> N2 : Les violets concèdent le nul à domicile

Rédigé le 09/10/2017.

Après deux formalités contre les derniers du classement, la réserve sélestadienne s’est cassée les dents contre Saint-Brice-Courcelles en concédant le nul à domicile.

Si les Sélestadiens restent les derniers invaincus au bout de trois journées en compagnie du leader messin, ils sont passés tout près de la correctionnelle. Il leur a d’abord fallu déployer de gros efforts pour arracher l’égalisation à quelques secondes de la fin. Menés 26-29 à un peu plus de 3’30” du coup de sifflet final, les Violets ont eu le mérite de ne pas lâcher et d’arriver à revenir sur les Champenois. Nicolas Maucieri, par deux fois, et son capitaine Julien Da Silva, ont permis aux Alsaciens d’éviter une première défaite.

« La copie est à revoir »

« On revient de loin, souffle Thierry Demangeon, leur entraîneur, pas très content de la prestation de ses joueurs. La copie est à revoir. On s’en sort plutôt bien. »

D’autant qu’il s’en est fallu d’un rien, une seconde à peine, pour que le dernier enclenchement visiteur ne gâche complètement la soirée. Heureusement, la sirène a retenti avant que la balle n’entre dans le but de Hugo Kriszt. Cela aurait été trop dur.

Mais c’est ce qui pendait au nez d’une équipe qui n’a pas montré sa face la plus brillante. Loin de là. « C’est la première fois que nous accumulons autant de déchet. Vingt pertes de balle dont douze rien qu’en première période, c’est beaucoup trop », regrette le coach violet.
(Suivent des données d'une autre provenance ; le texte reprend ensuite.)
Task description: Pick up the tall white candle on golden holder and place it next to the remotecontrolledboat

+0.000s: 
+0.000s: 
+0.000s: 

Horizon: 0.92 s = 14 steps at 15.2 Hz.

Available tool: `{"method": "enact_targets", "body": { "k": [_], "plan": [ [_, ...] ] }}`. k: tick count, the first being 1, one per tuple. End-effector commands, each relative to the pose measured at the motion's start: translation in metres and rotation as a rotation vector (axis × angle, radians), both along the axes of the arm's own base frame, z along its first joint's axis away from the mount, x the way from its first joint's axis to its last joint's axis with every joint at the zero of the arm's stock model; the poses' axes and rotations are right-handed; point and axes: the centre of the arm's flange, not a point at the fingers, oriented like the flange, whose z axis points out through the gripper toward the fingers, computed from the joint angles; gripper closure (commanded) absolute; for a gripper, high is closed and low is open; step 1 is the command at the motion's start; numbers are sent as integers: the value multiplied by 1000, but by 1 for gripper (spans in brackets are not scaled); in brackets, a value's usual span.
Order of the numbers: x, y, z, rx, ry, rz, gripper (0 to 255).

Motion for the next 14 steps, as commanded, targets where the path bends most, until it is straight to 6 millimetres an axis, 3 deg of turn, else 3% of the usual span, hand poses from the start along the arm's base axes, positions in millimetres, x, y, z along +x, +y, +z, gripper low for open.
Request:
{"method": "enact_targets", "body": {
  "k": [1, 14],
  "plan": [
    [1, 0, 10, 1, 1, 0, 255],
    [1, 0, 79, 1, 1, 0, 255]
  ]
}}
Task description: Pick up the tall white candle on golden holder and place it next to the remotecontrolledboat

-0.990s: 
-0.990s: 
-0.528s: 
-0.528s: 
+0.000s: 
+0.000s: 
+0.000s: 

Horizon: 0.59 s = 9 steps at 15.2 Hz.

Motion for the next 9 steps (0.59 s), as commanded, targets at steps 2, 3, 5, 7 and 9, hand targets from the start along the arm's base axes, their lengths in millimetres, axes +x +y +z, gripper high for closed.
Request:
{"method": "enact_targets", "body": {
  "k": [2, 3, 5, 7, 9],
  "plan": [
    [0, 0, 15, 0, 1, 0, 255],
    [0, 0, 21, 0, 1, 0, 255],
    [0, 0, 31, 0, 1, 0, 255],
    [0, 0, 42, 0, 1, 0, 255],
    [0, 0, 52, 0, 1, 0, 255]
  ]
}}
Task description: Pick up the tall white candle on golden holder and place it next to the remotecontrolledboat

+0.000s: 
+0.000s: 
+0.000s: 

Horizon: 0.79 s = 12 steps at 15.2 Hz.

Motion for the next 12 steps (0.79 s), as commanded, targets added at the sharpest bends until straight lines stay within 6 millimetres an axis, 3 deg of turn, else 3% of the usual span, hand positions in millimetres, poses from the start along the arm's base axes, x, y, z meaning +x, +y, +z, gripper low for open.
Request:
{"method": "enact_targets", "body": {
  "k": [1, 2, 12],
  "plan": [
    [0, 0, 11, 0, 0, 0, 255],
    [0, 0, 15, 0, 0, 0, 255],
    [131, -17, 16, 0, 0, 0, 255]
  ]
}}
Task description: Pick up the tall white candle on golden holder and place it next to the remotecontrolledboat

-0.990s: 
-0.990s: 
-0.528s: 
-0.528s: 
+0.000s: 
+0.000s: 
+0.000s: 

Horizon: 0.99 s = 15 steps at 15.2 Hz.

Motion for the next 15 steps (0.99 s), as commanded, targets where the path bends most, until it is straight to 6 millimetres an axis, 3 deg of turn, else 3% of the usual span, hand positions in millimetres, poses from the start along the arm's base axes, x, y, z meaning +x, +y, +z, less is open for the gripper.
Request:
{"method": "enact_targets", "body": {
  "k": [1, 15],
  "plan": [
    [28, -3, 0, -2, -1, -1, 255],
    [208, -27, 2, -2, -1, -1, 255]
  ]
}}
C’est à se demander comment son équipe a fait pour virer en tête à la pause (16-14). Car, malgré ce gâchis, Sélestat a su inverser une situation plutôt compromise (8-11, 18e ) en terminant la première période en trombe (8-3).

« Je pensais que le temps allait jouer en notre faveur, car nos adversaires ont donné l’impression de tirer la langue. » Thierry Demangeon avait vu juste puisqu’à la 37e quand l’écart est monté à +3 pour son équipe (20-17). La suite lui a donné tort. Après l’égalisation (21-21), Saint-Brice-Courcelles a mené la danse jusque dans les toutes dernières minutes.

Il faudra rectifier le tir dans quinze jours à Folschviller.